On the legal end, however, things are a little more complex. The movie’s screenplay was co-written by husband-wife/producer-director team Jody Savin and Randall Miller with help from Kristal’s daughter, Lisa Kristal Burgman. However, Kristal’s son, Dana, who went to live with his mother, Karen, when she split from her husband, tells SPIN that he’s continuing to fight his sister on trademarks concerning the story, which, as the Village Voice has documented fairly well over the years, he’s been doing since Hilly’s death in 2007.

“We wrote this script for the film,” Dana tells SPIN in a telephone call from his 86-year-old mother’s New York home, where he acts as her caretaker. “It was done in my sister’s apartment. My mother’s lawyers [have asked], did my sister see the story? Not only did she see it; it was done on her computer with my mother and me. She also copied the beginning of the story.”

He tells SPIN that the beginning of the Savin-Miller script was taken verbatim from the script Dana and his mother worked on together. Although his sister technically owns the club’s trademarks (including the iconic CBGB logo) — Dana and Karen legally ceded the trademarks in a court settlement back in 2009, which would bar the duo from pursuing another biopic using the logos for at least seven years — Dana insists, “I’m not accepting any money from the settlement. My sister didn’t win.” He also points out the U.S. Patent and Trademark Office still lists the Estate of Hillel Kristal as the owner of all CBGB trademarks.

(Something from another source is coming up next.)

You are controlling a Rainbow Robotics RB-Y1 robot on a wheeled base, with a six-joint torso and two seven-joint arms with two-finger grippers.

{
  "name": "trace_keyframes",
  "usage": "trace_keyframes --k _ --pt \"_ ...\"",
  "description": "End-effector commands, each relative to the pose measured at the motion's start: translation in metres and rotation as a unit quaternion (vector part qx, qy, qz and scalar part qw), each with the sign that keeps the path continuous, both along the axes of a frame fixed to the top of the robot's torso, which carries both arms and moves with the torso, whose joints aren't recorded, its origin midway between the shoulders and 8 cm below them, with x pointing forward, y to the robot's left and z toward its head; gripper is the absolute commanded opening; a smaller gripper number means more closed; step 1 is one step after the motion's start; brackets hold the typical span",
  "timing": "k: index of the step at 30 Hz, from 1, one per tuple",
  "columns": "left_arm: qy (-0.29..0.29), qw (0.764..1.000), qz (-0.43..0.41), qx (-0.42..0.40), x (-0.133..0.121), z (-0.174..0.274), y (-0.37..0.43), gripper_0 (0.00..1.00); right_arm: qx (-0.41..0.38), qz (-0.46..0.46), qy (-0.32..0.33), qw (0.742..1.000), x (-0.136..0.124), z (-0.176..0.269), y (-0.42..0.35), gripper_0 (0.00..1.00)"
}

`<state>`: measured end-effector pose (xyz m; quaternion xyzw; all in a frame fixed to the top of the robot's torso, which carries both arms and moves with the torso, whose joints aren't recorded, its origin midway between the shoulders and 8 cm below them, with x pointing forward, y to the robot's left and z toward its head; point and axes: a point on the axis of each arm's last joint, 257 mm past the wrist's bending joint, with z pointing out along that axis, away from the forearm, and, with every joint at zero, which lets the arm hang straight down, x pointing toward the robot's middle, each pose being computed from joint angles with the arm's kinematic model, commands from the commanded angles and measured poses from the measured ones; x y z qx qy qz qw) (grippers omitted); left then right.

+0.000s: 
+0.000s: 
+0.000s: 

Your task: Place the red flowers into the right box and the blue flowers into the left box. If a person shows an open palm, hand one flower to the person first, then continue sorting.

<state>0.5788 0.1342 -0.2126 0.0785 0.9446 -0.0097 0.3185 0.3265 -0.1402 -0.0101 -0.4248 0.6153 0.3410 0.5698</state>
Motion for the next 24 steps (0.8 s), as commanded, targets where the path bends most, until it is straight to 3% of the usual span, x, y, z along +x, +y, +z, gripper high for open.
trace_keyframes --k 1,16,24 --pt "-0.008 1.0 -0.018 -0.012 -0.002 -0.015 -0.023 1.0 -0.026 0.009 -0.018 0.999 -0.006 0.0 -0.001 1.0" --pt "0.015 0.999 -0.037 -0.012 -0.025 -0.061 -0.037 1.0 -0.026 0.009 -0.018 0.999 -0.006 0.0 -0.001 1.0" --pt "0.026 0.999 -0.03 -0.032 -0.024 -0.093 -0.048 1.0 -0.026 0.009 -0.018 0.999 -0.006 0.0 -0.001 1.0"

He says he continues to contact the press because his mother will not be included in the film’s plot, due to what he called his sister’s “damage control.” “If you told me I could get $100 million [for my mother’s and my CBGB screenplay] seven years from now, or I could get an agent now and do something so my mother sees it, I definitely would not want the money,” he explained. “I want my mother to see this in her lifetime.”

So far, neither Lisa nor the other members of the team for the in-production movie have commented on the statements Dana has made to numerous outlets.

UPDATE (6/27/12): Kristal has clarified his comments to SPIN that he hasn’t seen the actual Savin-Miller script; he now claims that parts of the script he and his mother worked on were recorded off the soundboard by his sister at a reading given by Patti Smith’s guitarist Lenny Kaye at a Save CBGB benefit show in 2005 and suspects she used the recording for her own screenplay.